◆ **Activity**: Whenever a line in the data holds the string "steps", pull that line out.

** Dataset section follows **

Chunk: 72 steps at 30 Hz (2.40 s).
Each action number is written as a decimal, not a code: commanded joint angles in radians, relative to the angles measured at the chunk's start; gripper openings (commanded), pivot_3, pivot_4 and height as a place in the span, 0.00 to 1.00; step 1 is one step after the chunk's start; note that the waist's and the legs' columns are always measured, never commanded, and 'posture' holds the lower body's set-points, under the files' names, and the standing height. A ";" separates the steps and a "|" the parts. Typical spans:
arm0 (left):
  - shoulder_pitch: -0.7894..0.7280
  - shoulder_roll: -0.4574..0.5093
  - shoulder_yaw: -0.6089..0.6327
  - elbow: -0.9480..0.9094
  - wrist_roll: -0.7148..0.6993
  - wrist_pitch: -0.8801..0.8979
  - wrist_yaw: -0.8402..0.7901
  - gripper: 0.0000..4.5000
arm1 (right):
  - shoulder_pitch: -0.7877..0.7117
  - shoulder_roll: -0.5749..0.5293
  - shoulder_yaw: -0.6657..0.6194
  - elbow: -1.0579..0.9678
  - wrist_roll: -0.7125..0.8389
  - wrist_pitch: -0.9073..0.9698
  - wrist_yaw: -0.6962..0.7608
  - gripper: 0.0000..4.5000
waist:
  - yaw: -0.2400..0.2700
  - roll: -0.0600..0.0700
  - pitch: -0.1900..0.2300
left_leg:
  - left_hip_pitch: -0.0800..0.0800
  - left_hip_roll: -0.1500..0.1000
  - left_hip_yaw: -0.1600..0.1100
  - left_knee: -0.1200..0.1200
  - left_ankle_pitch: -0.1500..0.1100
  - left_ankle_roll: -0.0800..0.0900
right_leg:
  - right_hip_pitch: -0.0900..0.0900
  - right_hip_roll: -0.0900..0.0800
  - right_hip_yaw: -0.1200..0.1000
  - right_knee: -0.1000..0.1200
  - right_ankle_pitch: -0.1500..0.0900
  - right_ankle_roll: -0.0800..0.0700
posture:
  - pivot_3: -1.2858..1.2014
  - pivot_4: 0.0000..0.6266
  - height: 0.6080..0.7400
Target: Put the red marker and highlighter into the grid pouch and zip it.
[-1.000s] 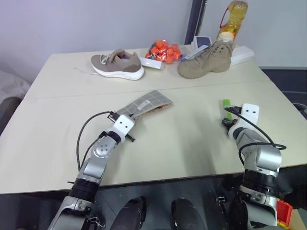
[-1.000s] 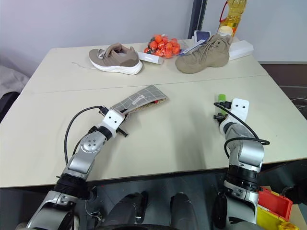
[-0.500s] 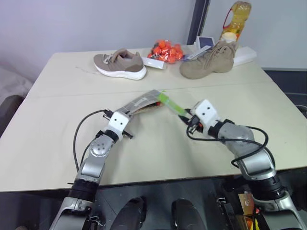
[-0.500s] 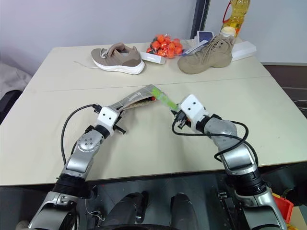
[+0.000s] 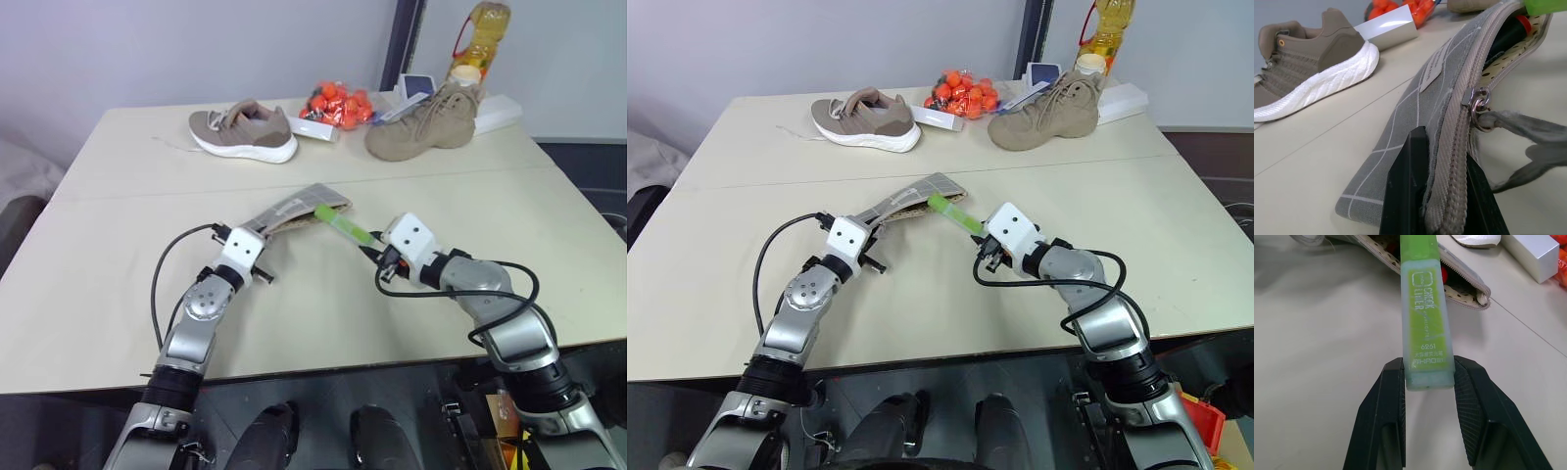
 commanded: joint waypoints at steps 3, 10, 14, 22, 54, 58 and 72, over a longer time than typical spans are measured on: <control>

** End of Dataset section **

◆ **Result for this exercise**:
Chunk: 72 steps at 30 Hz (2.40 s).
Each action number is written as a decimal, not a code: commanded joint angles in radians, relative to the angles measured at the chunk's start; gripper openings (commanded), pivot_3, pivot_4 and height as a place in the span, 0.00 to 1.00; step 1 is one step after the chunk's start; note that the waist's and the legs' columns are always measured, never commanded, and 'posture' holds the lower body's set-points, under the files' names, and the standing height. A ";" separates the steps and a "|" the parts. Typical spans:
 commanded: joint waypoints at steps 3, 10, 14, 22, 54, 58 and 72, over a longer time than typical spans are measured on: <control>

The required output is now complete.